Belajar Untuk Kebaikan.

Selanjutnya

Tutup

Nature Pilihan

Hubungan Toxic Manusia dan Alam

4 Maret 2021   15:06 Diperbarui: 6 Agustus 2021   22:04 367
+
Laporkan Konten
Laporkan Akun
Kompasiana adalah platform blog. Konten ini menjadi tanggung jawab bloger dan tidak mewakili pandangan redaksi Kompas.
Lihat foto
Bagikan ide kreativitasmu dalam bentuk konten di Kompasiana | Sumber gambar: Freepik

                                                                                                                             pixabay.com

Menjadi sebuah keprihatinan mendalam, melihat saudara se-tanah air  terkena bencana alam banjir dan juga tanah longsor. Aktivitas ekonomi lumpuh dan kehidupan menjadi susah, karena kebutuhan dasarnya terhambat. 

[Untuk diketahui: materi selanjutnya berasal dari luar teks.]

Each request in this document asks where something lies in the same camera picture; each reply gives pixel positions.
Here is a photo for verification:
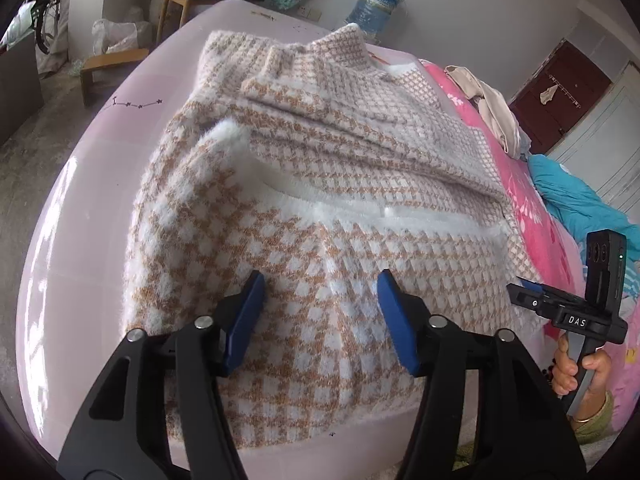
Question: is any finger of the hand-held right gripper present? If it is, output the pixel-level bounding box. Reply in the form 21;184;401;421
506;276;558;318

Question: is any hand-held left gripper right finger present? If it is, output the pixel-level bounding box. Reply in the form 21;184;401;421
376;269;587;480

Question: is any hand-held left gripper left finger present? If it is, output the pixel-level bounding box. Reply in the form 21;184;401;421
57;270;267;480

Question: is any beige houndstooth fuzzy coat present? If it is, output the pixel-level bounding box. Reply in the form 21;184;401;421
122;24;546;448

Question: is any person's right forearm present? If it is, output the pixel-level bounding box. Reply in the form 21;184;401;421
570;390;618;446

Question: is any person's right hand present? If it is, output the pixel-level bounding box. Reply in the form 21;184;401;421
551;334;613;403

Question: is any pink floral blanket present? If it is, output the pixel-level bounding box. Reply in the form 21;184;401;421
417;57;640;441

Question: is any blue quilt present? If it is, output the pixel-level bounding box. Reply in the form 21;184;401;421
527;154;640;281

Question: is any white door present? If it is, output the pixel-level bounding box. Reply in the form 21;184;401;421
545;60;640;211

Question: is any gold bangle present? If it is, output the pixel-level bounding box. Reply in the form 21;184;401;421
572;395;613;423

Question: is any light grey garment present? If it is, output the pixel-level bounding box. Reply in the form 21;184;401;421
507;125;532;158

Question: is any brown wooden door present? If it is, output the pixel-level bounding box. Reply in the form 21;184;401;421
507;37;613;156

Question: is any beige garment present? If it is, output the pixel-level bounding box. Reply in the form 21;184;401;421
444;65;531;158

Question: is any low wooden stool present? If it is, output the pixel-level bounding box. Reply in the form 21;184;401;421
80;47;151;108

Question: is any white plastic bag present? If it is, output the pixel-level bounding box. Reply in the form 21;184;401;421
91;7;153;56

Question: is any blue water jug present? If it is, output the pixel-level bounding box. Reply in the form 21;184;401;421
345;0;403;41

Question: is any dark grey board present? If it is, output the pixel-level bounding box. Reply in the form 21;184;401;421
0;37;45;146

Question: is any wheelchair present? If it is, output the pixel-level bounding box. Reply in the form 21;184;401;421
30;0;68;56

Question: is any metal hook rail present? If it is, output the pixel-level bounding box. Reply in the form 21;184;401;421
547;72;581;98

Tulisan ini bukan untuk menggurui ditengah bencana yang terjadi, karena yang dibutuhkan adalah empati dan peduli. Siapapun tidak ingin menderita karena bencana. Ini hanya bentuk perenungan, terkait  relasi manusia dan alam.        

Apakah bencana itu? jawabannya adalah segala sesuatu yang merugikan bagi manusia. Misal: banjir yang menggenangi pemukiman adalah bencana, longsor yang menimbun pemukiman adalah bencana, angin puting beliung yang menerjang perumahan adalah bencana. Bahkan, meteor jatuh yang menimpa atap rumah warga juga masuk bencana. Perspektif bencana dikaitkan dengan dampak tidak mengenakkan bagi manusia.

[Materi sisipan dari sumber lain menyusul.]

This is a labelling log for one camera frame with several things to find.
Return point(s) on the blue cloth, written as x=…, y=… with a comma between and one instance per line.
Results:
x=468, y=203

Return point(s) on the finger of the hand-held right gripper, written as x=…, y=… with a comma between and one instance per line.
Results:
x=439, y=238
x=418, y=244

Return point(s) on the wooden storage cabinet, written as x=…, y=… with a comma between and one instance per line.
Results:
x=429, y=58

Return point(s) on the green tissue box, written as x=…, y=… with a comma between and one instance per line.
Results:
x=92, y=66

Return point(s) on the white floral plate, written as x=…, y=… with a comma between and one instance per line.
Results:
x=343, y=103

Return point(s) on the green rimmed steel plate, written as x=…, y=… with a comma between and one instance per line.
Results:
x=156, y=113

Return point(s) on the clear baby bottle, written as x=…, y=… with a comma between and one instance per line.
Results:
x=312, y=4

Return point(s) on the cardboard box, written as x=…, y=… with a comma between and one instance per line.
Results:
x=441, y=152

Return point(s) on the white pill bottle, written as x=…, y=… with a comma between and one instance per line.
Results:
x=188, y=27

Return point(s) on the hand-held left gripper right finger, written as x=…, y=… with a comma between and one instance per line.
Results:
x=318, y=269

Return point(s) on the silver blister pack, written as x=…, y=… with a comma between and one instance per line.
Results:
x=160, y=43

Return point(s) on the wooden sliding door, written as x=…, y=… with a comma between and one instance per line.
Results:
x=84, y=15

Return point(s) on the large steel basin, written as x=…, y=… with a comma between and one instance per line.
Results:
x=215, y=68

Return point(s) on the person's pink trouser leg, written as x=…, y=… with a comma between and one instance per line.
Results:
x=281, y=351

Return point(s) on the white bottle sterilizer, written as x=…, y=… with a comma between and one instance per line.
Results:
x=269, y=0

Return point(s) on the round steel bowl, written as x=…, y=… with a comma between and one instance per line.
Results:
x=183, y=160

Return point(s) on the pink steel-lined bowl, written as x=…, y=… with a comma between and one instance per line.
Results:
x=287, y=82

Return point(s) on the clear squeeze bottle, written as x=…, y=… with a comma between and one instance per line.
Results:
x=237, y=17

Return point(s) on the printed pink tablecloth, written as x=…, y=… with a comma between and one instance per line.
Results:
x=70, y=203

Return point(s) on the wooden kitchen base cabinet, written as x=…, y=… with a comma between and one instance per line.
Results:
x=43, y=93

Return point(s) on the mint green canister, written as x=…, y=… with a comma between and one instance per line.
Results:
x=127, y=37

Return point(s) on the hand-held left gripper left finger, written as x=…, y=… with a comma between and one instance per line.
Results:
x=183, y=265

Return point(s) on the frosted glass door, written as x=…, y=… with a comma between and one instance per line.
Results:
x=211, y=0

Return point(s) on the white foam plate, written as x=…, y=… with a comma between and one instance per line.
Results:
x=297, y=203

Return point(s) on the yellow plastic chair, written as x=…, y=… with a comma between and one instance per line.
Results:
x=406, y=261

Kalau ada gunung meletus di tengah laut, jauh dari pemukiman manusia. Tercatat korban hanya, ikan lemuru, kepiting, kerang, ikan tuna maka itu bukan bencana. Karena manusia tidak dirugikan. Kita menyebutnya sebagai aktivitas vulkanik di dasar laut.

Peradaban manusia sudah berumur ribuan tahun. Ilmu pengetahuan juga semakin maju. Harusnya manusia bisa memahami karakteristik Bumi dan aktivitasnya. Semisal, hujan bisa diprediksi kapan datangnya. Wilayah mana saja yang berfungsi menjadi resapan air juga bisa ditentukan.

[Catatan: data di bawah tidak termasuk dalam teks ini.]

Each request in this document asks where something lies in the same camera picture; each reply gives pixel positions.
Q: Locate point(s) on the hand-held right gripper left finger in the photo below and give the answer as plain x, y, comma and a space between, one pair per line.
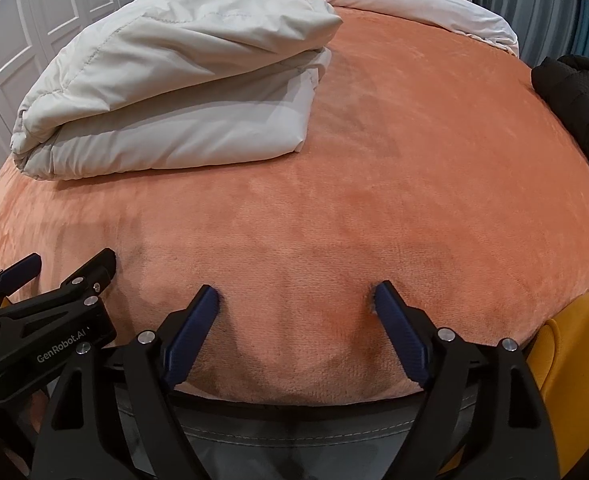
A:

Kalau wilayah resapan air ditutupi, maka air akan menggenang. Pastinya manusia sudah paham dengan hal itu. Itu hal mudah yang tidak membutuhkan teknologi tinggi. Banjir terjadi karena jalan air tertutup. Jalan ke laut dan jalan masuk ke dalam tanah. Sesederhana itu dan semudah itu konsepnya.

Namun, di tengah pencapaian kemajuan teknologi ruang angkasa ternyata manusia masih disibukkan dengan bencana alam yang diakibatkan hujan. Anehnya, manusia seperti tidak berdaya untuk mengatasinya. Teknologi dan rekayasa penanganan banjir pastinya tidak sesulit teknologi membuat kendaraan atau bahkan teknologi untuk mengirimkan manusia ke Bulan. Nyatanya hujan masih menjadi sumber malapetaka bagi manusia. Padahal hujan adalah siklus alamiah berulang.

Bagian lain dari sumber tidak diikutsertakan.